There was something just plain wrong about the sight of that sexpot mermaid in such close proximity to the rosary beads clutched in Colette’s cold fingers. Still, I was impressed by the artistry and workmanship of the piece, despite its being worth approximately what Irene had paid for it in her youth. By contrast, she was shelling out three hundred clams, pun intended, for me to snatch the thing from under the very noses of Colette’s clueless kinfolk.
The wake was scheduled for seven to nine p.m. My arrival had been timed for the final few minutes when the last visitors would be saying their good-byes and the family would be too tired and distracted to notice me liberating the brooch one-handed and slipping it into my jacket pocket as I executed a slow turn away from the casket. Plus, there’d be scant time afterward for anyone to notice something was missing. I’d practiced the moves at home and had them down. All I needed was a few seconds of alone time with the stiff.
Behind me a trio of Colette’s gal pals converged on the occupants of the front row. The eyes in the back of my head saw the old ladies bending over Colette’s son and daughter-in-law, squeezing their hands and filling their field of vision in a most fortuitous way. “Lenny Ahearn did such a nice job, she looks so natural,” they murmured, and “What a shock, I ran into her just before Easter at Whole Foods,” and “Will you be putting the house on the market? I might know someone.” What they were no doubt dying to say but didn’t have the nerve was, “What in the world possessed you to pin that vulgar brooch to a genuine Hermès scarf?”
Meanwhile Fuzzy Slippers and her brother squabbled like rabid wolverines over the iPad. “It’s mine,” she hissed, jerking it out of the boy’s grasp. “I bought it with my own money.” She called him a filthy name and he responded in kind.
It was show time.
I commenced my well-rehearsed sleight of hand, angling my body to conceal my fingers as they darted over the side of the—
Feet shuffled on the carpet directly behind me. I jerked my hand back and turned to see a good-looking, fortyish man waiting to pay his respects to Colette. The man had sandy hair cropped so close it was practically shaved. He wore a black shirt and black pants. And a white clerical collar.

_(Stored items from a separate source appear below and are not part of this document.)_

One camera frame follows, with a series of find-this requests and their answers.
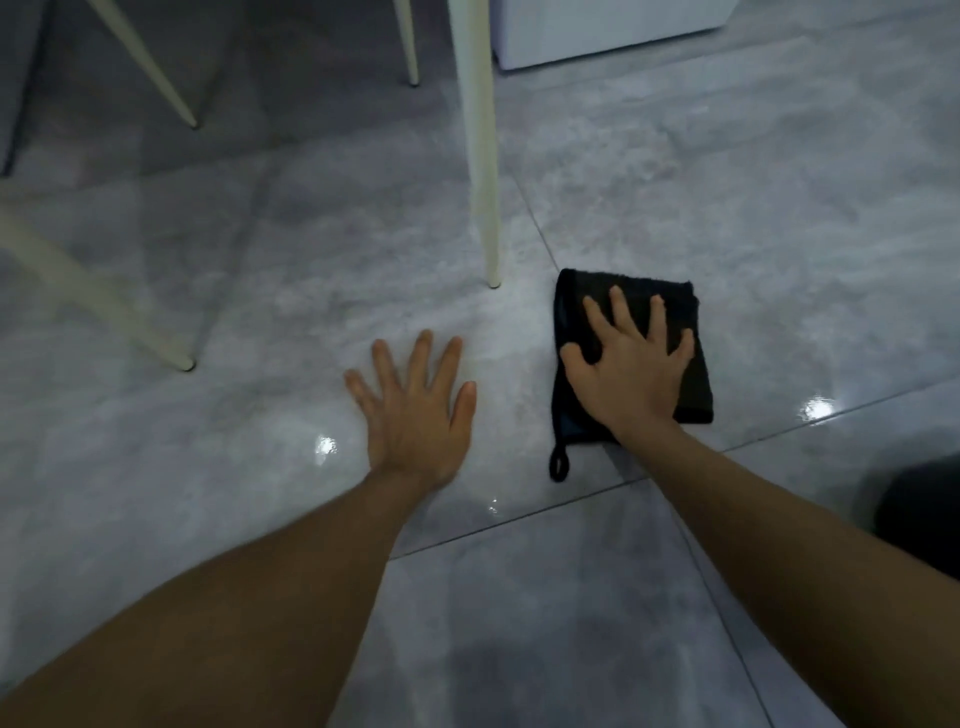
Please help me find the thick white table leg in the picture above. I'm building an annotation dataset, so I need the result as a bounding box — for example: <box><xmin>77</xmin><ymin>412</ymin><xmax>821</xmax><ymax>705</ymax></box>
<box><xmin>447</xmin><ymin>0</ymin><xmax>503</xmax><ymax>291</ymax></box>

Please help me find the person's right hand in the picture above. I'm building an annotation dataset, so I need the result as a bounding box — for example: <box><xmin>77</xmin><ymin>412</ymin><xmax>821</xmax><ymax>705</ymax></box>
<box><xmin>559</xmin><ymin>285</ymin><xmax>696</xmax><ymax>445</ymax></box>

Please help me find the white slanted furniture leg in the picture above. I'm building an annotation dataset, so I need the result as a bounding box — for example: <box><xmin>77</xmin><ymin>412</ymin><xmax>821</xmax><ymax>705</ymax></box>
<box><xmin>84</xmin><ymin>0</ymin><xmax>200</xmax><ymax>130</ymax></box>
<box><xmin>0</xmin><ymin>202</ymin><xmax>198</xmax><ymax>374</ymax></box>
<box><xmin>393</xmin><ymin>0</ymin><xmax>422</xmax><ymax>88</ymax></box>

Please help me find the black cleaning cloth with loop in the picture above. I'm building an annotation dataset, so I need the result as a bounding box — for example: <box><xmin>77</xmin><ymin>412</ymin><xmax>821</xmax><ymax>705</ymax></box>
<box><xmin>549</xmin><ymin>267</ymin><xmax>715</xmax><ymax>483</ymax></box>

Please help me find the person's right forearm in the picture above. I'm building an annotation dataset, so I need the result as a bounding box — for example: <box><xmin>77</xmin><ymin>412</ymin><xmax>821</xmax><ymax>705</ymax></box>
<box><xmin>615</xmin><ymin>416</ymin><xmax>960</xmax><ymax>728</ymax></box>

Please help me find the person's left hand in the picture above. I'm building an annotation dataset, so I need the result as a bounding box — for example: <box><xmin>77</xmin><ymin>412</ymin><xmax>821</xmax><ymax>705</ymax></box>
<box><xmin>344</xmin><ymin>329</ymin><xmax>478</xmax><ymax>489</ymax></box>

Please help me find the person's black clothed knee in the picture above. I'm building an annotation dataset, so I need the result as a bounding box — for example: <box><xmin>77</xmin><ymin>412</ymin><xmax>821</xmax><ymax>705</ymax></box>
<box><xmin>872</xmin><ymin>457</ymin><xmax>960</xmax><ymax>582</ymax></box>

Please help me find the person's left forearm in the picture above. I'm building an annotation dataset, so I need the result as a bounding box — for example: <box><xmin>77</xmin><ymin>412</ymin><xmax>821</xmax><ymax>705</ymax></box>
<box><xmin>0</xmin><ymin>469</ymin><xmax>451</xmax><ymax>728</ymax></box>

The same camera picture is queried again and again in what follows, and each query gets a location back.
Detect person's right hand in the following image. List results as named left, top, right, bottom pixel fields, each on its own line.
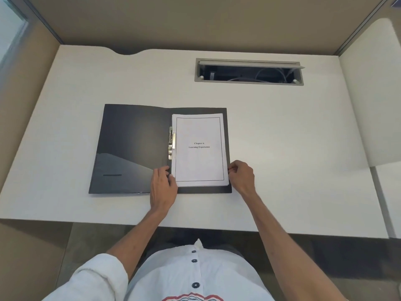
left=227, top=160, right=258, bottom=200

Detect person's left hand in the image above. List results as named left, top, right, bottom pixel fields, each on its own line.
left=149, top=166, right=179, bottom=217

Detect white paper stack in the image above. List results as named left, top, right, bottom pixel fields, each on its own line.
left=172, top=114, right=231, bottom=187

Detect person's left forearm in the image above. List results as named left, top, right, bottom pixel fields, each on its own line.
left=106, top=204, right=172, bottom=281

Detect person's right forearm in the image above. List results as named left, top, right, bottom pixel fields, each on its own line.
left=245, top=190, right=349, bottom=301

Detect metal folder clip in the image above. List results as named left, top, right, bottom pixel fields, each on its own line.
left=168, top=126, right=177, bottom=160

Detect dark trousers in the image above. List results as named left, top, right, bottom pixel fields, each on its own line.
left=142, top=228, right=249, bottom=259

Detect open black folder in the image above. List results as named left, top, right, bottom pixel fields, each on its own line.
left=89, top=104, right=232, bottom=195

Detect white buttoned shirt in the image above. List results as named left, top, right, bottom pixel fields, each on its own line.
left=42, top=238, right=277, bottom=301

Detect beige wide partition panel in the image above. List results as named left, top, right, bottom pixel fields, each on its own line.
left=24, top=0, right=386, bottom=56

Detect white neighbouring desk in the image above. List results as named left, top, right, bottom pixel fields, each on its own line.
left=338, top=18, right=401, bottom=239

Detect beige narrow partition panel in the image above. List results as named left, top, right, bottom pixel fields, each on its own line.
left=0, top=21, right=61, bottom=192

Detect frosted glass window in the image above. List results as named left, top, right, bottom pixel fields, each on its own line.
left=0, top=0, right=29, bottom=70

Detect grey partition post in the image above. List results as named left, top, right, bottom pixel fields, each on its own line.
left=333, top=0, right=399, bottom=57
left=6, top=0, right=64, bottom=45

Can you sprain your eyeballs? Because I swear, when mine zeroed in on that collar, they practically dislocated.
A priest. I’d almost been busted by a priest.
My heart attempted to sledgehammer its way out of my ribcage as I wondered giddily which particular circle of hell was reserved for those caught stealing from the dead by a man of the cloth.

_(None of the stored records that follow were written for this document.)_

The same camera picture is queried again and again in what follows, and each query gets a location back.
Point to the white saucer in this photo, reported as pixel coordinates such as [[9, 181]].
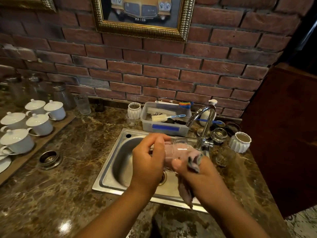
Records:
[[4, 163]]

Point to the person's right thumb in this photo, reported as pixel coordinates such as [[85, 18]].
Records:
[[179, 165]]

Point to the small clear glass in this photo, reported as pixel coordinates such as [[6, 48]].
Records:
[[130, 120]]

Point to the chrome faucet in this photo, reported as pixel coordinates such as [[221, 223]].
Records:
[[204, 126]]

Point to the metal counter drain cup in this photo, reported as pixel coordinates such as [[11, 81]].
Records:
[[49, 159]]

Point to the textured clear tumbler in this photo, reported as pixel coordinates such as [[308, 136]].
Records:
[[83, 105]]

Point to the person's left thumb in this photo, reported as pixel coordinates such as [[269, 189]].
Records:
[[158, 139]]

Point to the clear plastic tub blue tape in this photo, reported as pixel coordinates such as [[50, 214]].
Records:
[[163, 128]]

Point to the stainless steel sink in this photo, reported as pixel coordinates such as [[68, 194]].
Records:
[[116, 168]]

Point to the dark wooden cabinet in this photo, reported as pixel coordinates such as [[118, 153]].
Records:
[[282, 136]]

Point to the small dark glass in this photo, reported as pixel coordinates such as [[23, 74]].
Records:
[[99, 106]]

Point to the dark round coaster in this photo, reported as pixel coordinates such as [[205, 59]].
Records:
[[232, 127]]

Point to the clear drinking glass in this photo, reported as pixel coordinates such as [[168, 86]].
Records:
[[177, 148]]

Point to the wooden tray board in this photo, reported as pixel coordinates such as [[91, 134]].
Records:
[[47, 143]]

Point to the person's right hand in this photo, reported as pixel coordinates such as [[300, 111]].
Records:
[[200, 174]]

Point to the white lidded teacup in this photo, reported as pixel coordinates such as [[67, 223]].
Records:
[[13, 120], [55, 111], [17, 141], [35, 106], [40, 125]]

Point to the rainbow coloured brush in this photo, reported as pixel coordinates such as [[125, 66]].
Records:
[[186, 105]]

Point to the white soap pump bottle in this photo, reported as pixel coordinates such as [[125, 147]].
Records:
[[213, 106]]

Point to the person's left hand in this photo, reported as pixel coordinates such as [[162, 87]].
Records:
[[145, 166]]

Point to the person's left forearm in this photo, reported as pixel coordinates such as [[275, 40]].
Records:
[[118, 213]]

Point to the clear short glass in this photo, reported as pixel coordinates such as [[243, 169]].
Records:
[[224, 157]]

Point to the white bristle brush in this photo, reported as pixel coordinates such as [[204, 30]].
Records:
[[161, 112]]

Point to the pink cleaning cloth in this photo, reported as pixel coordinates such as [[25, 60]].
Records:
[[187, 193]]

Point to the gold framed car picture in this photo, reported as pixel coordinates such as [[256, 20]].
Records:
[[141, 12]]

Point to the gold picture frame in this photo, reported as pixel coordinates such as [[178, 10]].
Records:
[[44, 3]]

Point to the metal sink strainer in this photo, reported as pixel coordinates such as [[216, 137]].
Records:
[[218, 136]]

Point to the person's right forearm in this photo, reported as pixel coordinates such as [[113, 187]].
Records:
[[230, 213]]

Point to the white ribbed ceramic cup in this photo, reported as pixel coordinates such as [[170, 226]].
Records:
[[134, 111], [239, 142]]

“Please.” The padre gestured toward the guest of honor and took a half step back. “Take your time. I can wait.” The words were indulgent, the body language reassuring. So why did it feel as though that unsmiling blue gaze was boring into my skull, rummaging through my brain, and reading my guilty, guilty thoughts?
“Oh…that’s okay.” I scooted away from the casket. “You, um, go ahead. I’ll just, you know…”
He dipped his head in thanks and approached the casket.
I sank into the chair next to Colette’s son and dragged in a deep, steadying breath, nearly gagging on the cloying scent of the floral arrangements. The three old ladies bestowed final cheek-pecks and shuffled toward the exit. Well, that particular window of opportunity had officially slammed shut. I sneaked a peek at my watch. I had a couple of minutes left. I would do this thing. I had to. The funeral was tomorrow morning. It was either swipe that brooch here and now or invest in a shovel and flashlight. I’d never failed a client, and I wasn’t about to start now.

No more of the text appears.